What to do: Whatever the records hold, copy it exactly and completely.

[Records contained in a dataset]
☆ ☆ ☆
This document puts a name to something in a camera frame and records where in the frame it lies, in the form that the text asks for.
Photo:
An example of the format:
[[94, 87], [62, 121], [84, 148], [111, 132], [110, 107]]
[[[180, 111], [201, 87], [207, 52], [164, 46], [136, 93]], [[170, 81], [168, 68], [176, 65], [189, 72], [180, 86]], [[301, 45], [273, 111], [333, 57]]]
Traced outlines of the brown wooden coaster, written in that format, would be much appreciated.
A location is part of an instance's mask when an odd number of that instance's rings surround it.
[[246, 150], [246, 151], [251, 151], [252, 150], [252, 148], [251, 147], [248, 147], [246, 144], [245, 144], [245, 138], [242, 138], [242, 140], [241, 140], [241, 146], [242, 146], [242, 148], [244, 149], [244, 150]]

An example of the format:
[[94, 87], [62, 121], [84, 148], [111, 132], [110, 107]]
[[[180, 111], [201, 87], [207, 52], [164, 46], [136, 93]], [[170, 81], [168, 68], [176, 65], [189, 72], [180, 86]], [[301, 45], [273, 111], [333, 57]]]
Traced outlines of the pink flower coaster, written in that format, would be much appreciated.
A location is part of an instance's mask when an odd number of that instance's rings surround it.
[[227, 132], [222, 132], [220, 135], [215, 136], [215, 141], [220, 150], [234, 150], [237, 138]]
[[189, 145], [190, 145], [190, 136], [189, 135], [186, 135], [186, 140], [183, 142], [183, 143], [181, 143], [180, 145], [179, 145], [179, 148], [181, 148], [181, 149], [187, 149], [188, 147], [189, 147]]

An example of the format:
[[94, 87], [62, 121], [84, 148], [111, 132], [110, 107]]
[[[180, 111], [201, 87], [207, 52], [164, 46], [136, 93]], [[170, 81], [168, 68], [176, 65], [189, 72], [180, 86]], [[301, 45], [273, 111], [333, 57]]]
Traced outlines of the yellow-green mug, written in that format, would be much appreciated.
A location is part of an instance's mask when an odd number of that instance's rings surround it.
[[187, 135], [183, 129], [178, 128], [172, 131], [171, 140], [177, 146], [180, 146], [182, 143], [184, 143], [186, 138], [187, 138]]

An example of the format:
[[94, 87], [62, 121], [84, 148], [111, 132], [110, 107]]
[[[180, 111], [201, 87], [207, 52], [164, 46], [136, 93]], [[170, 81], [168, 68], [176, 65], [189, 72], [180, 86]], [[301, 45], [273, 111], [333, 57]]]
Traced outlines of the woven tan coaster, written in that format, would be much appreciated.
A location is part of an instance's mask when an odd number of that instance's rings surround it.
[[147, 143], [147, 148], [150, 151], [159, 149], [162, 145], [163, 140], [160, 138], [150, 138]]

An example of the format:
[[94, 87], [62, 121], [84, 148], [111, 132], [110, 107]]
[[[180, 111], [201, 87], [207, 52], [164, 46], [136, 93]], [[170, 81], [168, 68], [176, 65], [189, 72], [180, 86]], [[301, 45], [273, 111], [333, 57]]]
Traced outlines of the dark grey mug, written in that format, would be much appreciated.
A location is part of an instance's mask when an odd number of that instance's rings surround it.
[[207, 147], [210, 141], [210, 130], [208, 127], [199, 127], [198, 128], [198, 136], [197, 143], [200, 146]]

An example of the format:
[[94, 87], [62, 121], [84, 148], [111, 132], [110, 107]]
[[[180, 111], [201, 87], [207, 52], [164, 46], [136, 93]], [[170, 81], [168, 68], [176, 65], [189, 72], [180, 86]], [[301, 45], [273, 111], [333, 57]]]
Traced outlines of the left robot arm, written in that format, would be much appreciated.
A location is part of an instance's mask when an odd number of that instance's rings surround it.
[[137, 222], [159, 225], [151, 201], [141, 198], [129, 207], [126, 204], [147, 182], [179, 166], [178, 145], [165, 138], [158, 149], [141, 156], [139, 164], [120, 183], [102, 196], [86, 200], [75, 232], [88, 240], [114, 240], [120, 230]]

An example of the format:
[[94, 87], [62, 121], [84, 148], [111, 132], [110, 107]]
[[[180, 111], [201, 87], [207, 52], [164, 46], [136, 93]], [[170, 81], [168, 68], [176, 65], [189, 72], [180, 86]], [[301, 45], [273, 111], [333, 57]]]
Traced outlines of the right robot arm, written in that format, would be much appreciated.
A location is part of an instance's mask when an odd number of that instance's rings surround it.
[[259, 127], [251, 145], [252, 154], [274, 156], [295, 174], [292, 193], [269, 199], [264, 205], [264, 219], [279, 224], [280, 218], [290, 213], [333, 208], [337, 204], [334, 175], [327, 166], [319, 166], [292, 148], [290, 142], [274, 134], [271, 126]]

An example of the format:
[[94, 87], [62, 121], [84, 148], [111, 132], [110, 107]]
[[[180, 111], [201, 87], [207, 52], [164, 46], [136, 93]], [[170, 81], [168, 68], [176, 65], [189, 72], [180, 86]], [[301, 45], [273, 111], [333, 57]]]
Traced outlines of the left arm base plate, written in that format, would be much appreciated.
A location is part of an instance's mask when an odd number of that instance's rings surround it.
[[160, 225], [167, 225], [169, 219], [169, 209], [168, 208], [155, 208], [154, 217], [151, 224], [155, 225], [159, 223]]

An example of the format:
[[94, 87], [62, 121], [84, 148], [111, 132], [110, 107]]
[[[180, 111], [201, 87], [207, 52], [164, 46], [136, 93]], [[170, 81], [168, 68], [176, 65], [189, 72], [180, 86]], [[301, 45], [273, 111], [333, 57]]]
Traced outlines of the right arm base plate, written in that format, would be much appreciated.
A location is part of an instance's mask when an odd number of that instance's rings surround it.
☆ ☆ ☆
Completed exercise:
This document puts a name to something in a camera frame and records where in the frame it lies, in the form that the text asks for.
Photo:
An example of the format:
[[94, 87], [62, 121], [84, 148], [111, 132], [110, 107]]
[[[180, 111], [201, 87], [207, 52], [164, 46], [136, 93]], [[170, 81], [168, 68], [176, 65], [189, 72], [180, 86]], [[301, 45], [273, 111], [333, 57]]]
Traced outlines of the brown wooden coaster, written in that format, would be much appreciated.
A location is part of an instance's mask when an odd number of that instance's rings surround it.
[[246, 150], [246, 151], [251, 151], [252, 150], [252, 148], [251, 147], [248, 147], [246, 144], [245, 144], [245, 138], [242, 138], [242, 140], [241, 140], [241, 146], [242, 146], [242, 148], [244, 149], [244, 150]]

An example of the format:
[[94, 87], [62, 121], [84, 148], [111, 132], [110, 107]]
[[[180, 111], [201, 87], [207, 52], [164, 46], [136, 93]], [[170, 81], [168, 68], [176, 65], [189, 72], [180, 86]], [[301, 45], [273, 111], [333, 57]]]
Traced outlines of the pink flower coaster, written in that format, would be much appreciated.
A location is part of an instance's mask when an odd number of that instance's rings surround it.
[[227, 132], [222, 132], [220, 135], [215, 136], [215, 141], [220, 150], [234, 150], [237, 138]]
[[189, 145], [190, 145], [190, 136], [189, 135], [186, 135], [186, 140], [183, 142], [183, 143], [181, 143], [180, 145], [179, 145], [179, 148], [181, 148], [181, 149], [187, 149], [188, 147], [189, 147]]

An example of the format:
[[94, 87], [62, 121], [84, 148], [111, 132], [110, 107]]
[[[180, 111], [201, 87], [207, 52], [164, 46], [136, 93]], [[170, 81], [168, 68], [176, 65], [189, 72], [180, 86]], [[301, 45], [273, 111], [333, 57]]]
Traced outlines of the yellow-green mug, written in that format, would be much appreciated.
A location is part of an instance's mask when an odd number of that instance's rings surround it.
[[187, 135], [183, 129], [178, 128], [172, 131], [171, 140], [177, 146], [180, 146], [182, 143], [184, 143], [186, 138], [187, 138]]

An example of the format:
[[94, 87], [62, 121], [84, 148], [111, 132], [110, 107]]
[[[180, 111], [201, 87], [207, 52], [164, 46], [136, 93]], [[170, 81], [168, 68], [176, 65], [189, 72], [180, 86]], [[301, 45], [273, 111], [333, 57]]]
Traced outlines of the woven tan coaster, written in that format, would be much appreciated.
A location is part of an instance's mask when an odd number of that instance's rings surround it.
[[147, 143], [147, 148], [150, 151], [159, 149], [162, 145], [163, 140], [160, 138], [150, 138]]

An example of the format:
[[94, 87], [62, 121], [84, 148], [111, 132], [110, 107]]
[[[180, 111], [201, 87], [207, 52], [164, 46], [136, 93]], [[170, 81], [168, 68], [176, 65], [189, 72], [180, 86]], [[301, 45], [273, 111], [333, 57]]]
Traced outlines of the dark grey mug, written in that format, would be much appreciated.
A location is part of an instance's mask when an odd number of that instance's rings surround it.
[[207, 147], [210, 141], [210, 130], [208, 127], [199, 127], [198, 128], [198, 136], [197, 143], [200, 146]]

An example of the format:
[[94, 87], [62, 121], [84, 148], [111, 132], [110, 107]]
[[[180, 111], [201, 87], [207, 52], [164, 46], [136, 93]], [[170, 81], [168, 68], [176, 65], [189, 72], [180, 86]], [[301, 45], [273, 111], [333, 57]]]
Traced outlines of the left robot arm, written in that format, would be much appreciated.
A location is part of an instance's mask when an odd number of that instance's rings surround it.
[[137, 222], [159, 225], [151, 201], [141, 198], [129, 207], [126, 204], [147, 182], [179, 166], [178, 145], [165, 138], [158, 149], [141, 156], [139, 164], [120, 183], [102, 196], [86, 200], [75, 232], [88, 240], [114, 240], [120, 230]]

An example of the format:
[[94, 87], [62, 121], [84, 148], [111, 132], [110, 107]]
[[[180, 111], [201, 87], [207, 52], [164, 46], [136, 93]], [[170, 81], [168, 68], [176, 65], [189, 72], [180, 86]], [[301, 45], [273, 111], [333, 57]]]
Traced outlines of the right robot arm, written in that format, would be much appreciated.
A location is part of an instance's mask when an odd number of that instance's rings surround it.
[[259, 127], [251, 145], [252, 154], [274, 156], [295, 174], [292, 193], [269, 199], [264, 205], [264, 219], [279, 224], [280, 218], [290, 213], [333, 208], [337, 204], [334, 175], [327, 166], [319, 166], [292, 148], [290, 142], [274, 134], [271, 126]]

An example of the format:
[[94, 87], [62, 121], [84, 148], [111, 132], [110, 107]]
[[[180, 111], [201, 87], [207, 52], [164, 46], [136, 93]], [[170, 81], [168, 68], [176, 65], [189, 72], [180, 86]], [[301, 45], [273, 111], [333, 57]]]
Traced outlines of the left arm base plate, written in that format, would be much appreciated.
A location is part of an instance's mask when an odd number of that instance's rings surround it.
[[160, 225], [167, 225], [169, 219], [169, 209], [168, 208], [155, 208], [154, 217], [151, 224], [155, 225], [159, 223]]

An example of the format:
[[94, 87], [62, 121], [84, 148], [111, 132], [110, 107]]
[[[180, 111], [201, 87], [207, 52], [164, 46], [136, 93]], [[170, 81], [168, 68], [176, 65], [189, 72], [180, 86]], [[301, 45], [273, 111], [333, 57]]]
Traced outlines of the right arm base plate, written in that format, would be much appreciated.
A location is part of an instance's mask when an odd number of that instance's rings surround it.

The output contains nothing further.